Handrigan M T, Thompson I, Foster M
San Antonio Uniformed Services Health Education Consortium Residency in Emergency Medicine, Texas, USA.
Emerg Med Clin North Am. 2001 Aug;19(3):745-61. doi: 10.1016/s0733-8627(05)70213-3.
In making clinical decisions concerning the urogenital system, the emergency department physician has many different diagnostic tools at his or her disposal. Choosing the appropriate diagnostic study can often be difficult. For well over a thousand years, the initial step in assessing almost any urologic condition has been to examine the urine. Thankfully, this has progressed from a gustatory approach to the modern urinalysis. There is certainly a great deal of information that may be gleaned from the urinalysis, but the physician must also be mindful of its limitations.

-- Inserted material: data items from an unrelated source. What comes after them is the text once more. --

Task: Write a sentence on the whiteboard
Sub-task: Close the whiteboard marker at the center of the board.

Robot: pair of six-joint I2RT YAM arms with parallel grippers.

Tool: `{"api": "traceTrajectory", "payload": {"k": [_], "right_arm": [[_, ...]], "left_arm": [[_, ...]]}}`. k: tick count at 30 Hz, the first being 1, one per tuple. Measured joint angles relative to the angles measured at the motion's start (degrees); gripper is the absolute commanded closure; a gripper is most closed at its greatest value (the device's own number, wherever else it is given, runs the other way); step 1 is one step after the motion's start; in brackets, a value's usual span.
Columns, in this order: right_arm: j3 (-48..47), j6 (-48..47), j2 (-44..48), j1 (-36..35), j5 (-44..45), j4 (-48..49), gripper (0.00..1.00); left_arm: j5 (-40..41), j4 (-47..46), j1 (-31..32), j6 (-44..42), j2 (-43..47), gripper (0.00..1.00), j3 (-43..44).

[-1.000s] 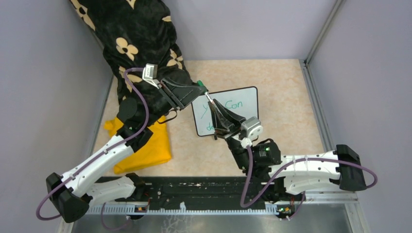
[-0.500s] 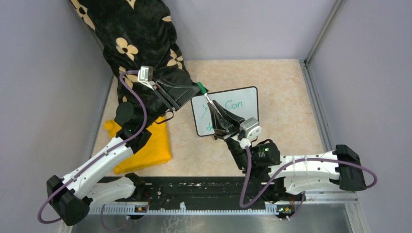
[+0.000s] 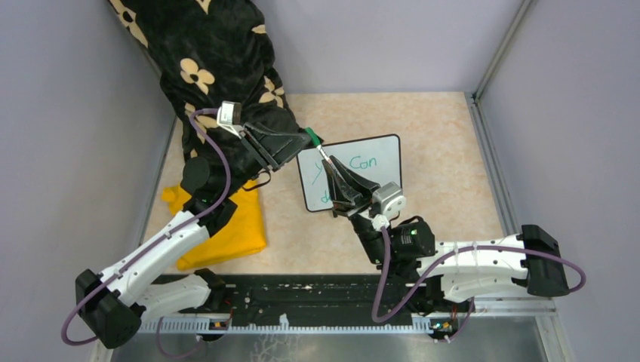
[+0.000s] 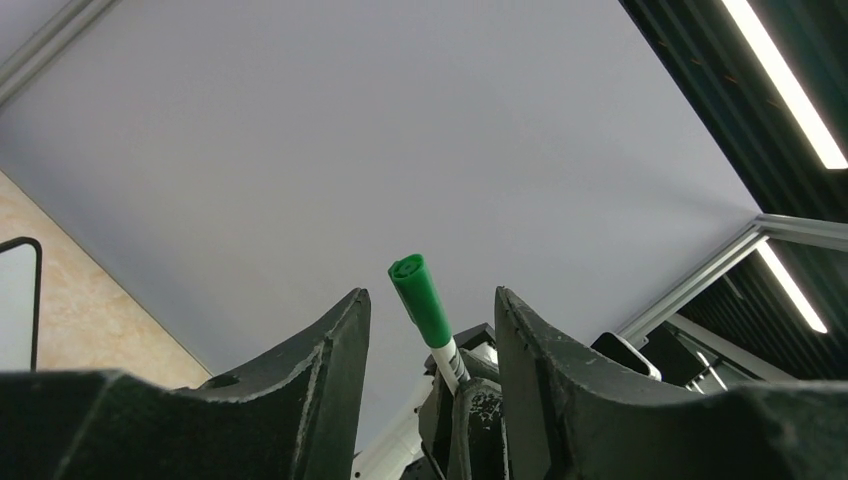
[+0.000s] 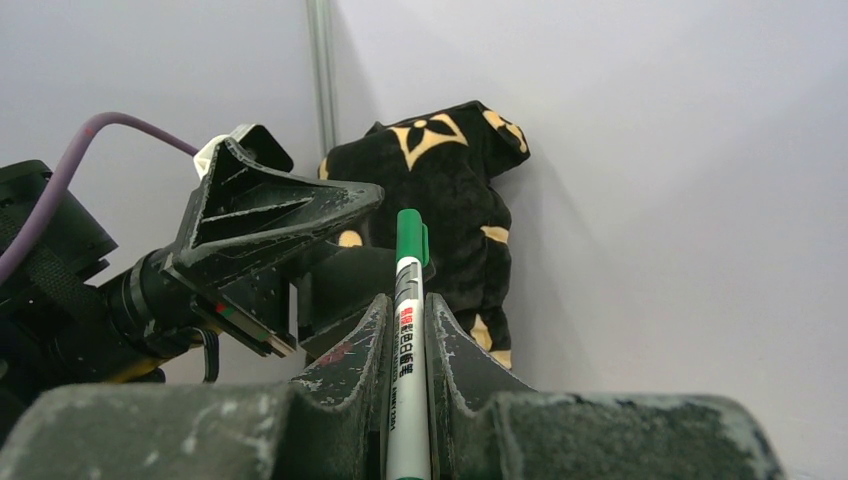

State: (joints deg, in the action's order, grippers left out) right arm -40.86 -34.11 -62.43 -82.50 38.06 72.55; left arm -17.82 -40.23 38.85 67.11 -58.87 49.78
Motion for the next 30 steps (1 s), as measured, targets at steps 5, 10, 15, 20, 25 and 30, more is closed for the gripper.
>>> {"api": "traceTrajectory", "payload": {"k": [5, 10, 15, 20, 25, 30], "right_arm": [[0.0, 0.28, 0.0, 0.0, 0.0, -0.17, 1.0], [0.0, 0.28, 0.0, 0.0, 0.0, -0.22, 1.0], [0.0, 0.31, 0.0, 0.0, 0.0, -0.61, 1.0], [0.0, 0.31, 0.0, 0.0, -0.02, -0.61, 1.0], [0.11, 0.11, -0.26, 0.0, 1.49, -0.44, 1.0], [0.39, -0.7, -1.64, 0.0, 2.67, 1.29, 1.0]], "left_arm": [[-0.24, 0.2, 0.0, 0.26, -1.05, 0.5, 0.0], [-0.24, 0.31, 0.0, 0.39, -1.36, 0.55, 0.04], [-0.22, 0.37, 0.0, 0.39, -1.53, 0.64, 0.83], [-0.37, 0.42, 0.0, 0.5, -2.12, 0.8, 1.49], [-1.14, -0.39, -0.02, 3.04, -2.91, 1.0, 1.53], [-2.54, -1.95, -0.39, 5.2, -4.04, 1.0, 1.53]]}}
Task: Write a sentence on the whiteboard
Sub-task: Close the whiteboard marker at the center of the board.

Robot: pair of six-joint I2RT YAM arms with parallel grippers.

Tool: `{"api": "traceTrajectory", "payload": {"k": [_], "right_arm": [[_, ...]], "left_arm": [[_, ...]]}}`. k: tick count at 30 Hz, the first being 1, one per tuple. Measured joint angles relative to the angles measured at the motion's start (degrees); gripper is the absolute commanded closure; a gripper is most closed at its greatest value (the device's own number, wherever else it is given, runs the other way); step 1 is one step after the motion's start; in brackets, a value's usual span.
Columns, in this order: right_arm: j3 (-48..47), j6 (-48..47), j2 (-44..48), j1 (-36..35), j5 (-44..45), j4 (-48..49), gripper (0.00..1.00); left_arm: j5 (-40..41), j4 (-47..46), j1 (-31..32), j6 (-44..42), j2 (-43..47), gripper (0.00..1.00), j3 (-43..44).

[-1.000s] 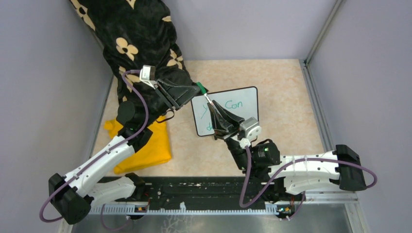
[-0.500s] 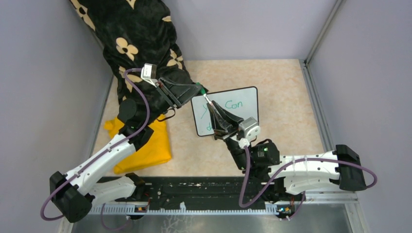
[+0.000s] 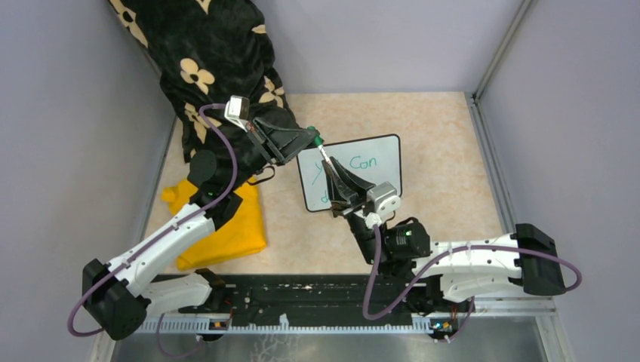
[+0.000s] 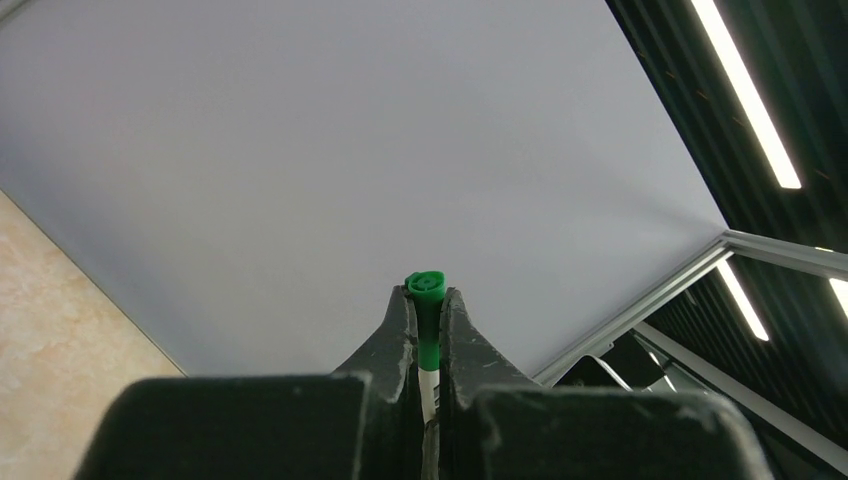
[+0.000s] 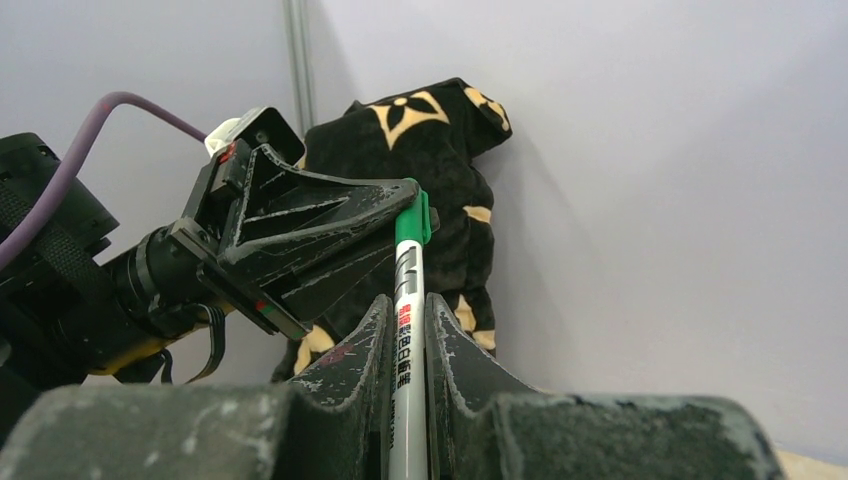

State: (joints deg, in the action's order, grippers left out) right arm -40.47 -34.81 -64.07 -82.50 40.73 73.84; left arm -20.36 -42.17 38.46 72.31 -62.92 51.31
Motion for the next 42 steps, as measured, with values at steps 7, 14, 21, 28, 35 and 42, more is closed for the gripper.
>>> {"api": "traceTrajectory", "payload": {"k": [7, 14, 21, 28, 35, 42], "right_arm": [[0.0, -1.46, -1.18, 0.0, 1.27, 2.43, 1.0], [0.0, -3.15, -2.08, -0.28, 2.32, 4.31, 1.0], [0.0, -4.28, -2.4, -0.66, 3.06, 5.79, 1.0], [0.0, -5.62, -2.86, -0.74, 3.87, 6.88, 1.0], [-0.02, -7.3, -3.23, -0.98, 4.48, 7.8, 1.0], [-0.07, -8.11, -3.76, -1.01, 4.76, 7.96, 1.0]], "left_arm": [[0.68, -0.37, 0.48, 0.52, -0.52, 1.0, -0.2], [3.19, -1.49, 1.79, 0.44, -0.52, 1.0, -1.33], [6.14, -1.7, 3.58, -0.24, -0.57, 1.0, -1.62], [8.92, -1.53, 5.22, -1.9, -0.72, 1.0, -1.66], [12.2, -1.33, 7.23, -4.17, -0.7, 1.0, -1.68], [13.9, -1.33, 7.96, -5.33, -0.11, 0.91, -2.4]]}}
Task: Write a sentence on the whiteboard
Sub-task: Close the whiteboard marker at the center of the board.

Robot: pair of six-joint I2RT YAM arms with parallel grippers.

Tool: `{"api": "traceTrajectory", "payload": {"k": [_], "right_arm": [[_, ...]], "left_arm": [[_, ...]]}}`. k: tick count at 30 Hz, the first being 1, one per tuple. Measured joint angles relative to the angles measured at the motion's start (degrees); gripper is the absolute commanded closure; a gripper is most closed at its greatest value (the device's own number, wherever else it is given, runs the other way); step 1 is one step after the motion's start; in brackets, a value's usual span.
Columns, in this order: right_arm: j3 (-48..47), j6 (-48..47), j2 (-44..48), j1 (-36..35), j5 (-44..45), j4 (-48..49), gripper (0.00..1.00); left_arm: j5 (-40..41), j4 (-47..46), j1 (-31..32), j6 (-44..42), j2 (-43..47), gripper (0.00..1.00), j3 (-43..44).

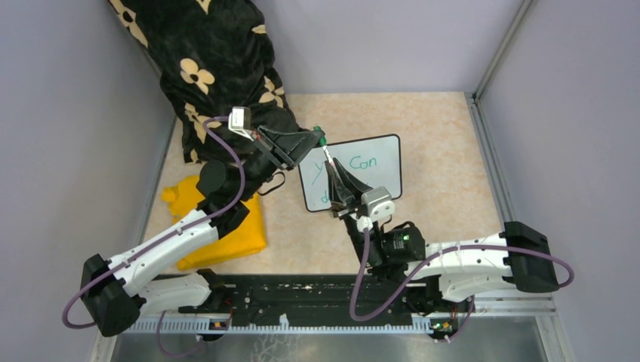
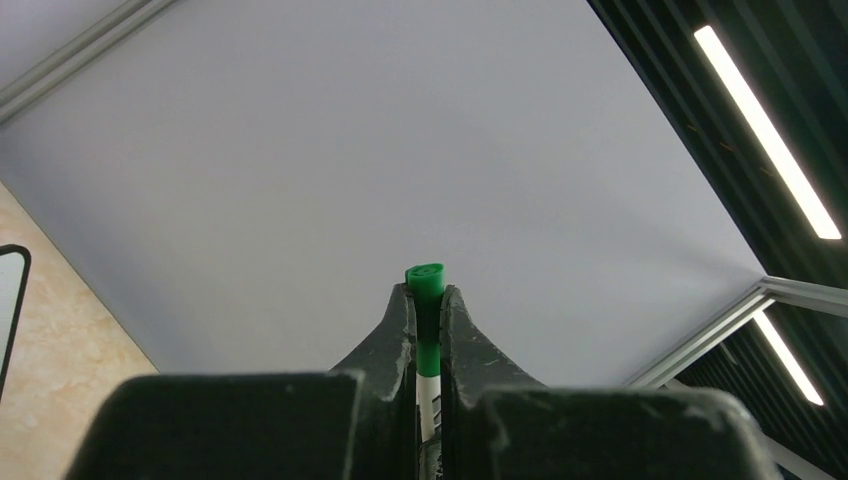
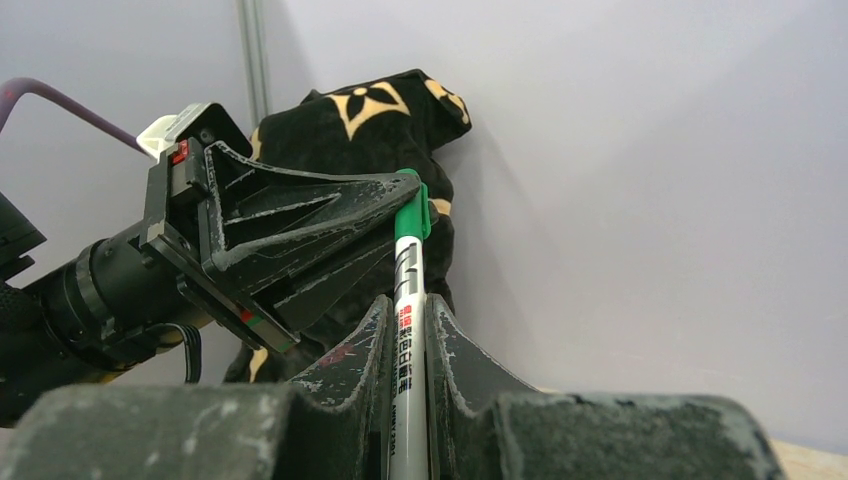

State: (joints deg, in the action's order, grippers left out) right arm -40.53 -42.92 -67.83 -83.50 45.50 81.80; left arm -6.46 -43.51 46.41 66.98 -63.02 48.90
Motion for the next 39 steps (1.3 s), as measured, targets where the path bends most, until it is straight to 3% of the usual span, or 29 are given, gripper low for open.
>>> {"api": "traceTrajectory", "payload": {"k": [12, 19, 28, 39], "right_arm": [[0.0, 0.02, -0.17, -0.13, -0.13, -1.03, 1.0], [-0.39, -0.07, -0.15, 0.15, 0.28, -1.36, 1.0], [-0.39, 0.07, -0.15, 0.13, -0.61, -2.27, 1.0], [-0.42, 2.69, 0.94, 0.17, -2.97, -4.55, 1.0]], "left_arm": [[1.84, 1.05, 0.44, -1.7, 1.66, 0.77, -1.38], [-2.71, 3.13, 3.26, -2.36, 1.99, 0.67, -2.58], [-2.69, 4.15, 3.67, -2.99, 3.8, 0.38, -4.5], [-4.81, 8.55, -1.46, -4.74, 6.88, 0.36, -4.87]]}}
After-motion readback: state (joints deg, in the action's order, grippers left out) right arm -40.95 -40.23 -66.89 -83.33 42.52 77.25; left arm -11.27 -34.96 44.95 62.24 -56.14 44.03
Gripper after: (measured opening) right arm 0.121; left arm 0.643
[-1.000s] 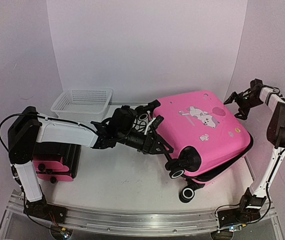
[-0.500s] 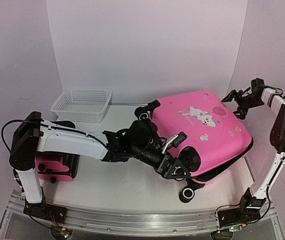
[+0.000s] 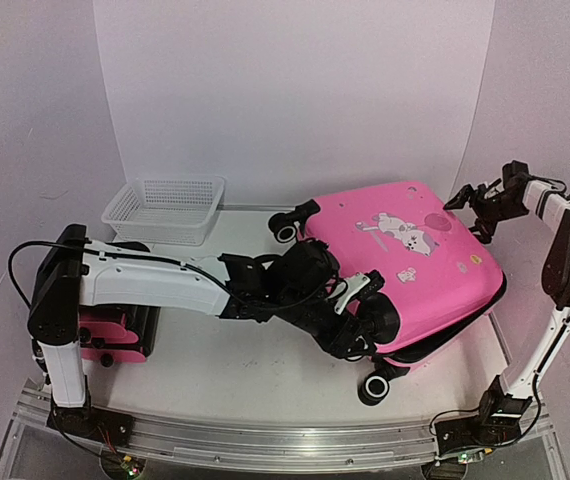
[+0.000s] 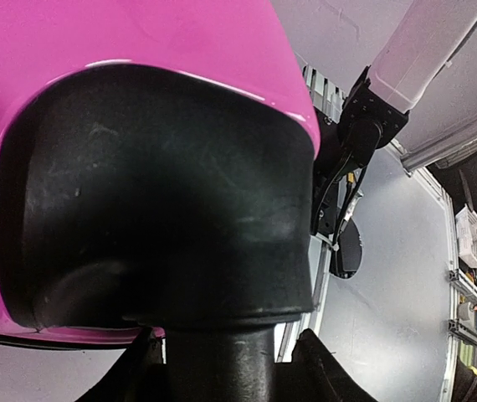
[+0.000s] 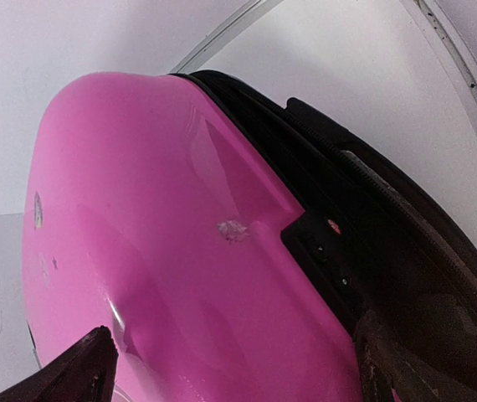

Overuse of the urinalysis can result in unwanted and unhelpful information. Although IVP is still the study of choice in assessing the functional status of the kidney, the introduction of CT and ultrasound technology to clinical medicine has revolutionized the emergency department assessment of the urogenital tract. CT and ultrasound can help differentiate between the urologic emergencies and the various surgical conditions that can mimic them.
在做出有关泌尿生殖系统的临床决策时,急诊科医生有许多不同的诊断工具可供使用。选择合适的诊断检查往往很困难。一千多年来,评估几乎任何泌尿系统疾病的第一步都是检查尿液。幸运的是,这已从尝味法发展到现代尿液分析。从尿液分析中肯定可以收集到大量信息,但医生也必须注意其局限性。过度使用尿液分析可能会产生不必要且无用的信息。尽管静脉肾盂造影(IVP)仍然是评估肾脏功能状态的首选检查,但CT和超声技术引入临床医学已经彻底改变了急诊科对泌尿生殖道的评估。CT和超声有助于区分泌尿系统急症和各种可能与之相似的外科疾病。